• _WHAT NEEDS TO BE DONE_:
Reproduce the records below exactly, but only between the lines holding "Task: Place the" and "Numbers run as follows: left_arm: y", inclusive.

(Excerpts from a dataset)

▬▬▬

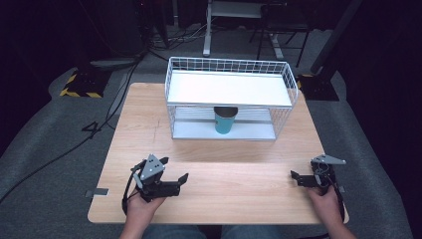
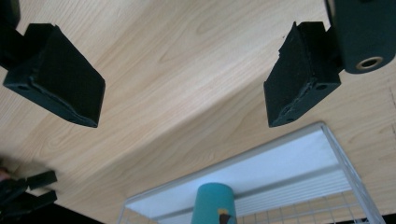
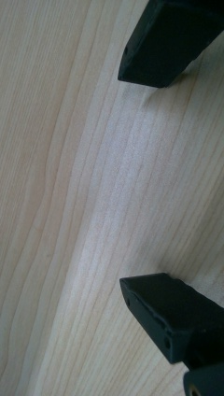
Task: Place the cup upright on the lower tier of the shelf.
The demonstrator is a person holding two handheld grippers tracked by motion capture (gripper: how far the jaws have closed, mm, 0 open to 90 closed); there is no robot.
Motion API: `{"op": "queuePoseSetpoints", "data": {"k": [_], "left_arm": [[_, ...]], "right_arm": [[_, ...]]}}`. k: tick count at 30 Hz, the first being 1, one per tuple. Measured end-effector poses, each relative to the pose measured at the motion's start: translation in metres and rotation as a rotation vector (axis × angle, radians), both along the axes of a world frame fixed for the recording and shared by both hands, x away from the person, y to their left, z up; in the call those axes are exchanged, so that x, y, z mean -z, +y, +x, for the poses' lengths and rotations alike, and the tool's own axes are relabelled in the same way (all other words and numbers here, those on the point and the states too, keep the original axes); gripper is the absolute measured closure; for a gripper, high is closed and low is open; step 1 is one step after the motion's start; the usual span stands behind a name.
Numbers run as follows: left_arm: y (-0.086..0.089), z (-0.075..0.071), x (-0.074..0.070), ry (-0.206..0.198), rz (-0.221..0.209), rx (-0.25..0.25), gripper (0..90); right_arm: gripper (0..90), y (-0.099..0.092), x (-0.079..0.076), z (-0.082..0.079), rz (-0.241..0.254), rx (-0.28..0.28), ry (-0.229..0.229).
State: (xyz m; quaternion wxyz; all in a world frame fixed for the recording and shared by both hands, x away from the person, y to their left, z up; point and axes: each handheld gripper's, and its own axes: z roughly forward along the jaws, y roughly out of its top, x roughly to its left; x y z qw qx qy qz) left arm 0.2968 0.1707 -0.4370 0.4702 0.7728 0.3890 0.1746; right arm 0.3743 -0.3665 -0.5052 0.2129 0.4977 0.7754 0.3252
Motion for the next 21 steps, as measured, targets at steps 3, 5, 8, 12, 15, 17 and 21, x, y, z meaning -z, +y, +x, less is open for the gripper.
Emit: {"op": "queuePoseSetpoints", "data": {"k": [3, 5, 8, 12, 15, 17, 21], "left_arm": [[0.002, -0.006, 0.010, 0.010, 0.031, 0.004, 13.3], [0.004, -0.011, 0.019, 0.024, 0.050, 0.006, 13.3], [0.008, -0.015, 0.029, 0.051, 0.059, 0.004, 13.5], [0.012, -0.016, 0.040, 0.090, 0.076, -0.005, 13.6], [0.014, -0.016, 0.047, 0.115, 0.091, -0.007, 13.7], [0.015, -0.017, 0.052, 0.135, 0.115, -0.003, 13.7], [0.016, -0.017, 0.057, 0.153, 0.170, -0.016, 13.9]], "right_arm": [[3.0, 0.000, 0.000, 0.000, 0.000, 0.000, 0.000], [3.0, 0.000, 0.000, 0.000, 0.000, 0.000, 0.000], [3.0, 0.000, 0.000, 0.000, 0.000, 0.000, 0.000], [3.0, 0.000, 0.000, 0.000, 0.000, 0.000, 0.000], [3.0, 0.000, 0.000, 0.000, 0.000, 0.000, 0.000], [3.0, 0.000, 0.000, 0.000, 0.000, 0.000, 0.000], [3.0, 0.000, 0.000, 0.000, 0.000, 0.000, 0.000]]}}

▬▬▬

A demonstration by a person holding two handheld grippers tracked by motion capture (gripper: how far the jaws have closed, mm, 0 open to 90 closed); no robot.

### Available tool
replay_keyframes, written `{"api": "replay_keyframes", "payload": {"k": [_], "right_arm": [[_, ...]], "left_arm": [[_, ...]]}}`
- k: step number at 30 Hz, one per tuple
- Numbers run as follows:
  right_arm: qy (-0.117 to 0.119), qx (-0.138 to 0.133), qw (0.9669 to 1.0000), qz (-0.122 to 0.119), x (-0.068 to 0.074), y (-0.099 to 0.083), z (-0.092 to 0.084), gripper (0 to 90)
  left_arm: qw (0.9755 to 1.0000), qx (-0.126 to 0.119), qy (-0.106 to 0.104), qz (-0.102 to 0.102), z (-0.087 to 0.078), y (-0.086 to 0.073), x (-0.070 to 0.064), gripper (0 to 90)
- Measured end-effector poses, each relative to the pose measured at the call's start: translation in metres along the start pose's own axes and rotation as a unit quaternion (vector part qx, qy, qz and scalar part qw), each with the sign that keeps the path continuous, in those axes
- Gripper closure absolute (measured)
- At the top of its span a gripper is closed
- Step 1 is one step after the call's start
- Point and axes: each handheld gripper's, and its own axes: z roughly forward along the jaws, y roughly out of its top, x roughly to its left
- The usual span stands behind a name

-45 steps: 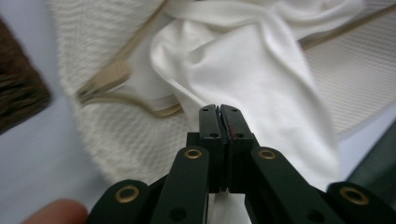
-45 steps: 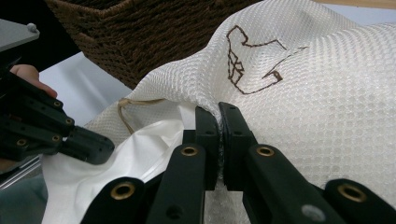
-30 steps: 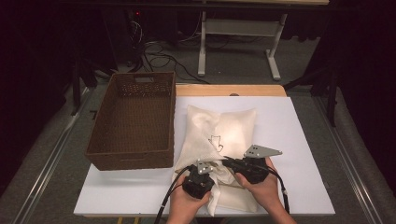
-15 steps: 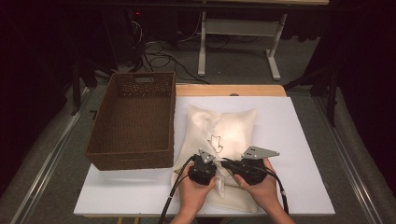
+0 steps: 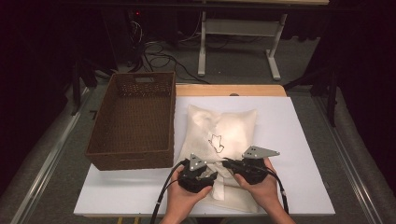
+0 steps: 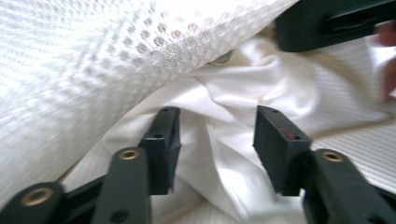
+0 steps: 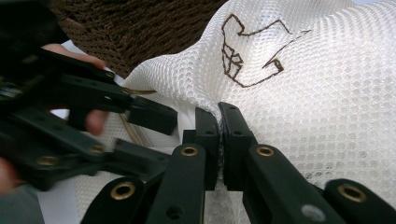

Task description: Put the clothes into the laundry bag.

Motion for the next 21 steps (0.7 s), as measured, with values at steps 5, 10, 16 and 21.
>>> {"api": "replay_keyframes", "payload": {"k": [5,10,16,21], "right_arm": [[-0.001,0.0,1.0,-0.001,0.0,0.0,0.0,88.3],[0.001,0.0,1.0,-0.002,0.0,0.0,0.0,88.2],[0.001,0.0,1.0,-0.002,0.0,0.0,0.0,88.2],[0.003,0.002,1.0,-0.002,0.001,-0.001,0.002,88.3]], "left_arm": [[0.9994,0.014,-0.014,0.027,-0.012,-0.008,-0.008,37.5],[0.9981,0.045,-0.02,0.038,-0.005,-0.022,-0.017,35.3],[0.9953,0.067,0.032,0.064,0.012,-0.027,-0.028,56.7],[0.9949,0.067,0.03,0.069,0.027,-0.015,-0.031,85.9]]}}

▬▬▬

• _ANSWER FOR THE TASK_:
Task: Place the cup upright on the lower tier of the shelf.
The demonstrator is a person holding two handheld grippers tracked by motion capture (gripper: how far the jaws have closed, mm, 0 open to 90 closed); there is no robot.
Motion API: `{"op": "queuePoseSetpoints", "data": {"k": [_], "left_arm": [[_, ...]], "right_arm": [[_, ...]]}}`. k: tick count at 30 Hz, the first being 1, one per tuple. Measured end-effector poses, each relative to the pose measured at the motion's start: translation in metres and rotation as a rotation vector (axis × angle, radians), both along the axes of a world frame fixed for the recording and shared by both hands, x away from the person, y to their left, z up; in the call those axes are exchanged, so that x, y, z mean -z, +y, +x, for the poses' lengths and rotations alike, and the tool's own axes are relabelled in the same way (all other words and numbers here, those on the point and the states too, keep the original axes); gripper is the absolute measured closure; for a gripper, high is closed and low is open; step 1 is one step after the motion's start; the usual span stands behind a name.
Numbers run as follows: left_arm: y (-0.086..0.089), z (-0.075..0.071), x (-0.074..0.070), ry (-0.206..0.198), rz (-0.221..0.209), rx (-0.25..0.25), gripper (0..90); right_arm: gripper (0..90), y (-0.099..0.092), x (-0.079..0.076), z (-0.082..0.079), rz (-0.241..0.254), rx (-0.28..0.28), ry (-0.229..0.229).

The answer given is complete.